___ Data provided

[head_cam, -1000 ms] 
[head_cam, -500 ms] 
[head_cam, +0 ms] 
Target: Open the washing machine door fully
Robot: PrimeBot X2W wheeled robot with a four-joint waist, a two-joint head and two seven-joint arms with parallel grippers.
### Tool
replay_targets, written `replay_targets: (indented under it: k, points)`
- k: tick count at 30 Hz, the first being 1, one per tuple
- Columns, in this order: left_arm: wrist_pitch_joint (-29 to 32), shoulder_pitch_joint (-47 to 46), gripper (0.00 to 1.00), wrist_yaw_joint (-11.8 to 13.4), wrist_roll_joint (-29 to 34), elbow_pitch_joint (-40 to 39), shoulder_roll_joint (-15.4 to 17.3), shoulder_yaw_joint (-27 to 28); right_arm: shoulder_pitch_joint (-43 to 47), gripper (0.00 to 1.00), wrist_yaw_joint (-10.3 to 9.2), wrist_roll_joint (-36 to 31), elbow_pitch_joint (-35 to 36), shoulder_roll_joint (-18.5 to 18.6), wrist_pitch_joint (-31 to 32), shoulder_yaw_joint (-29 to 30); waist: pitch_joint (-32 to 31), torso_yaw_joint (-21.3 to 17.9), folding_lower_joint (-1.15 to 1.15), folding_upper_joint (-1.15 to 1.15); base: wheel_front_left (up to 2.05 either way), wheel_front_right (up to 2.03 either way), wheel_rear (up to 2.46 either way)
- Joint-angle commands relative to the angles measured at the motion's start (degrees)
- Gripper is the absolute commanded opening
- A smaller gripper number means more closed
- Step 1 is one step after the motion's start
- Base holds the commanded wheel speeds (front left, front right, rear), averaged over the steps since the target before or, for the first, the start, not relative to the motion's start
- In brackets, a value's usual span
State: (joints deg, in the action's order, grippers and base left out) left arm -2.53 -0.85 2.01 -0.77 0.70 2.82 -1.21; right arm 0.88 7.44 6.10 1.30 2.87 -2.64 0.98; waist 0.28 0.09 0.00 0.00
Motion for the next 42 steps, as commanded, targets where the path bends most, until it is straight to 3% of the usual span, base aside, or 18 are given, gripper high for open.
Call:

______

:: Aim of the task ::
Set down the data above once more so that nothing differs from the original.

:: Exercise answer ::
[head_cam, -1000 ms] 
[head_cam, -500 ms] 
[head_cam, +0 ms] 
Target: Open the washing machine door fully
Robot: PrimeBot X2W wheeled robot with a four-joint waist, a two-joint head and two seven-joint arms with parallel grippers.
### Tool
replay_targets, written `replay_targets: (indented under it: k, points)`
- k: tick count at 30 Hz, the first being 1, one per tuple
- Columns, in this order: left_arm: wrist_pitch_joint (-29 to 32), shoulder_pitch_joint (-47 to 46), gripper (0.00 to 1.00), wrist_yaw_joint (-11.8 to 13.4), wrist_roll_joint (-29 to 34), elbow_pitch_joint (-40 to 39), shoulder_roll_joint (-15.4 to 17.3), shoulder_yaw_joint (-27 to 28); right_arm: shoulder_pitch_joint (-43 to 47), gripper (0.00 to 1.00), wrist_yaw_joint (-10.3 to 9.2), wrist_roll_joint (-36 to 31), elbow_pitch_joint (-35 to 36), shoulder_roll_joint (-18.5 to 18.6), wrist_pitch_joint (-31 to 32), shoulder_yaw_joint (-29 to 30); waist: pitch_joint (-32 to 31), torso_yaw_joint (-21.3 to 17.9), folding_lower_joint (-1.15 to 1.15), folding_upper_joint (-1.15 to 1.15); base: wheel_front_left (up to 2.05 either way), wheel_front_right (up to 2.03 either way), wheel_rear (up to 2.46 either way)
- Joint-angle commands relative to the angles measured at the motion's start (degrees)
- Gripper is the absolute commanded opening
- A smaller gripper number means more closed
- Step 1 is one step after the motion's start
- Base holds the commanded wheel speeds (front left, front right, rear), averaged over the steps since the target before or, for the first, the start, not relative to the motion's start
- In brackets, a value's usual span
State: (joints deg, in the action's order, grippers and base left out) left arm -2.53 -0.85 2.01 -0.77 0.70 2.82 -1.21; right arm 0.88 7.44 6.10 1.30 2.87 -2.64 0.98; waist 0.28 0.09 0.00 0.00
Motion for the next 42 steps, as commanded, targets where the path bends most, until it is straight to 3% of the usual span, base aside, or 18 are given, gripper high for open.
Call:

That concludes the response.